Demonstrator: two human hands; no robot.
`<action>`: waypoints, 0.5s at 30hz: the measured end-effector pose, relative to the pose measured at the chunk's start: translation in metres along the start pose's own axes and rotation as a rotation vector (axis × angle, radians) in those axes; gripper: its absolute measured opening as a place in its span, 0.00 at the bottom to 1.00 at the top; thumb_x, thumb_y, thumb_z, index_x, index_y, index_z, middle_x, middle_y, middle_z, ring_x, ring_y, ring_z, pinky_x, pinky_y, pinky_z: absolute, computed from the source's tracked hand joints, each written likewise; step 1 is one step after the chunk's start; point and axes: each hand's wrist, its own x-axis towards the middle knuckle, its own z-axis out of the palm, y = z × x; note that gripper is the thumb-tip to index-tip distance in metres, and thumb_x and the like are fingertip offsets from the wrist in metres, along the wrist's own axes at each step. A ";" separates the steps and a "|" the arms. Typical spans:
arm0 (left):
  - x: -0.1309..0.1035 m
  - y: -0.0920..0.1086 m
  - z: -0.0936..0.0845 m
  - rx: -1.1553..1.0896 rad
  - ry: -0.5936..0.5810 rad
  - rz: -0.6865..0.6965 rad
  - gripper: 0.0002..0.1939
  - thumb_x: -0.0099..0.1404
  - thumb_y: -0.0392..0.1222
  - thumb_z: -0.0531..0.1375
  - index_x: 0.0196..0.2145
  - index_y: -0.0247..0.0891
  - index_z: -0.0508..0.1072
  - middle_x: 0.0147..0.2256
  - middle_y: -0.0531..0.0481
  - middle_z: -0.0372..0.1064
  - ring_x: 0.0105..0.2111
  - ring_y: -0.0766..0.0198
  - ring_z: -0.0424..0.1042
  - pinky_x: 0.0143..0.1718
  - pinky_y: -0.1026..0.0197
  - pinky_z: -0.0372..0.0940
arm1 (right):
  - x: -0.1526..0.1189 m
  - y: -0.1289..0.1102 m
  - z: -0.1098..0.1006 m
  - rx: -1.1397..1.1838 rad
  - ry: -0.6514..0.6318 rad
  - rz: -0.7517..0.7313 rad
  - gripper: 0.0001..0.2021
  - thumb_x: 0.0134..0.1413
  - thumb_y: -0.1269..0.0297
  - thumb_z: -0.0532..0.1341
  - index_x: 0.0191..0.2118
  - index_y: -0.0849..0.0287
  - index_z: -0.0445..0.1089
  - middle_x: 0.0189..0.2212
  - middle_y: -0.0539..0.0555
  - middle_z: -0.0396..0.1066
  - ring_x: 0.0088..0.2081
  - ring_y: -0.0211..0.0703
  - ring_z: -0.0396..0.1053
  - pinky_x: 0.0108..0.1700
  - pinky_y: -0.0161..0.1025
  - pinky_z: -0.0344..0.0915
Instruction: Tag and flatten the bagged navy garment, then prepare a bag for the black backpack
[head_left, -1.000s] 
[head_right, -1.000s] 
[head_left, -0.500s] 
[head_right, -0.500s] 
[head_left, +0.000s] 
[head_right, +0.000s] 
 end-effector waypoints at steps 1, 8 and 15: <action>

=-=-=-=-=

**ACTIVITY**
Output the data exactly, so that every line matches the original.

**YOUR RESPONSE**
Demonstrator: two human hands; no robot.
`<action>`: waypoints, 0.5s at 30hz: the measured end-effector pose, relative to the pose measured at the chunk's start: translation in metres along the start pose's own axes and rotation as a rotation vector (axis × angle, radians) in those axes; gripper: its absolute measured opening as a place in its span, 0.00 at the bottom to 1.00 at the top; thumb_x, thumb_y, thumb_z, index_x, index_y, index_z, middle_x, middle_y, middle_z, ring_x, ring_y, ring_z, pinky_x, pinky_y, pinky_z: absolute, computed from the source's tracked hand joints, each written likewise; step 1 is one step after the chunk's start; point and axes: each hand's wrist, its own x-axis towards the middle knuckle, its own z-axis out of the palm, y = z × x; note that gripper is the thumb-tip to index-tip distance in metres, and thumb_x and the like are fingertip offsets from the wrist in metres, along the wrist's own axes at each step. A ";" separates the steps and a "|" the arms. Typical spans:
arm0 (left):
  - x: -0.1309..0.1035 m
  - y: -0.0920..0.1086 m
  - z: -0.0936..0.0845 m
  - rx: -1.1553..1.0896 rad
  - ry: -0.5936..0.5810 rad
  - rz: -0.6865..0.6965 rad
  - gripper: 0.0002..0.1939
  - thumb_x: -0.0099..0.1404
  - thumb_y: -0.0392..0.1222
  - thumb_z: -0.0531..0.1375
  - index_x: 0.0196..0.2145
  - index_y: -0.0247..0.0891
  - index_z: -0.0508..0.1072
  - middle_x: 0.0147..0.2256
  - middle_y: -0.0531..0.0481
  - middle_z: -0.0372..0.1064
  - ring_x: 0.0105..0.2111
  - ring_y: -0.0766..0.0198
  - ring_z: -0.0424..0.1042
  - pinky_x: 0.0143..0.1718
  - pinky_y: -0.1026..0.0197
  - pinky_z: -0.0372..0.0940
arm1 (right):
  - x: -0.1526..0.1189 m
  - y: -0.1289..0.1102 m
  - z: -0.1098..0.1006 m
  - rx: -1.1397..1.1838 rad
  - ry: -0.6514..0.6318 rad
  - rz: -0.7517..0.7313 rad
  - gripper: 0.0001..0.2021
  - thumb_x: 0.0134..0.1413
  - thumb_y: -0.1269..0.0297
  - thumb_z: -0.0532..0.1341
  - index_x: 0.0191..0.2118
  - index_y: -0.0849..0.0287
  - index_z: -0.0445..0.1089
  - middle_x: 0.0189..0.2212
  - middle_y: -0.0539..0.0555
  - middle_z: -0.0396..0.1066
  - ring_x: 0.0088..0.2081
  - ring_y: -0.0211..0.0703
  - ring_z: -0.0396..0.1053
  - pinky_x: 0.0108..0.1700
  - pinky_y: -0.0161..0.1025
  - pinky_z: -0.0344..0.0915
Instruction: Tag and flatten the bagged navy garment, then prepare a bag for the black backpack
[head_left, -1.000s] 
[head_right, -1.000s] 
[head_left, -0.500s] 
[head_right, -0.500s] 
[head_left, +0.000s] 
[head_right, +0.000s] 
 end-effector waypoints at steps 1, 8 and 15: <action>

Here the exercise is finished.